Stored items
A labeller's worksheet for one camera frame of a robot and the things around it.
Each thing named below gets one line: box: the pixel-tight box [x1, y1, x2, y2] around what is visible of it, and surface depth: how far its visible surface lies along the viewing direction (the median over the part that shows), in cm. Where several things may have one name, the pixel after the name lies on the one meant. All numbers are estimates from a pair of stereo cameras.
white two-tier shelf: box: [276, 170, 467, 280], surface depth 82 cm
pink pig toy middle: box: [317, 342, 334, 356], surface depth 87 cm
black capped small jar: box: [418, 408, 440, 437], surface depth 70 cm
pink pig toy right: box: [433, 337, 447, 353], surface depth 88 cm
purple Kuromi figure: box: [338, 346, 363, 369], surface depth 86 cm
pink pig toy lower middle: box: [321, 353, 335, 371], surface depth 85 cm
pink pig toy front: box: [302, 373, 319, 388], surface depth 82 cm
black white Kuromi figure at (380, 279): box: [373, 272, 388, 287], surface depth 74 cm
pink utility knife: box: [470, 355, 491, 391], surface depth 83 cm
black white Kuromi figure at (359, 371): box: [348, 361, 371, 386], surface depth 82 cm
* * *
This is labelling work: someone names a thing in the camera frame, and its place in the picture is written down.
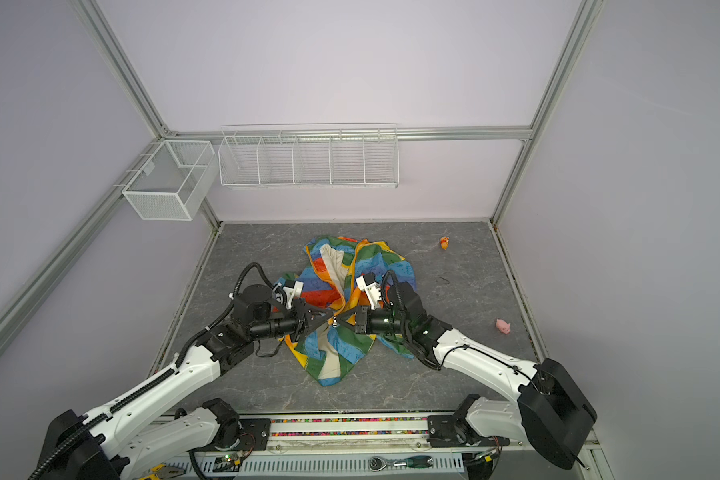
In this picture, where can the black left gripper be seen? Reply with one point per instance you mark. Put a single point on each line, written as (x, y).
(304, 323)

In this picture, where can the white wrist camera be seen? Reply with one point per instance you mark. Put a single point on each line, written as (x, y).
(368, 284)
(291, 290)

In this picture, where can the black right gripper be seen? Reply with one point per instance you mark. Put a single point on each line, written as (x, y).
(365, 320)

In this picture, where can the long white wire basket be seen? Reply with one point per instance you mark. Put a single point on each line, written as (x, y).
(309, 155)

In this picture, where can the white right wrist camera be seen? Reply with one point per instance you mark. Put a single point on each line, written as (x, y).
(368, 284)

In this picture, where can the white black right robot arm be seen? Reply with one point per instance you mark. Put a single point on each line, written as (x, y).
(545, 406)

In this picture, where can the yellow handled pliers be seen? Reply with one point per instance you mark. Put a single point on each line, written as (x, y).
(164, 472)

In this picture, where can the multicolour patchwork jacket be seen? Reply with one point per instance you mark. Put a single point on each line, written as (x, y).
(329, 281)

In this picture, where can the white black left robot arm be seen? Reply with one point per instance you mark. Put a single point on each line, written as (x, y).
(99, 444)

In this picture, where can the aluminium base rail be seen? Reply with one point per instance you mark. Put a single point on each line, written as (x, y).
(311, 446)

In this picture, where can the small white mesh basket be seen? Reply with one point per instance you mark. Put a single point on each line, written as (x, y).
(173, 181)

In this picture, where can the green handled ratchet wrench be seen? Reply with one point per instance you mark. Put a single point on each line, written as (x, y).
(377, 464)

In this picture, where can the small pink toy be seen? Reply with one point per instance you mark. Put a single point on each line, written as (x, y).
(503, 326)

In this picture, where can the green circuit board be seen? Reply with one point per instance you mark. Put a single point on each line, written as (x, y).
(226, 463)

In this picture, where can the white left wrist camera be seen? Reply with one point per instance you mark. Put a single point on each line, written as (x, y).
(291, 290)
==
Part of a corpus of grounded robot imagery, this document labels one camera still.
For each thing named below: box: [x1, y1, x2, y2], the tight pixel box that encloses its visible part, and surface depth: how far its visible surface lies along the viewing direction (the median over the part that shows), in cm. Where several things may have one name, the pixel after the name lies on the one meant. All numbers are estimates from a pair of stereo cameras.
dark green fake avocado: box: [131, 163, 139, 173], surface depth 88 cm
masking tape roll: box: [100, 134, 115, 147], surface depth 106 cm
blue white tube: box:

■ **What the exercise asks**
From the records above, return each line that includes "tight".

■ **Output below**
Each thing named below gets one line: box: the pixel-tight box [x1, y1, x2, y2] around what is visible of it, and surface depth: how far its visible surface lies along the viewing direction (the median over the part that shows), in cm. Where several things may have one name, the pixel after the name lies on the one meant. All numbers are estimates from a pair of stereo cameras.
For each thing named below: box: [x1, y1, x2, y2], the tight pixel box that encloses its visible part, and surface depth: how far its visible surface lies along the viewing direction (the median over the part that shows), in cm. Where several things may have one name, the pixel after the name lies on the one meant. All numbers are estimates from a pair of stereo cameras.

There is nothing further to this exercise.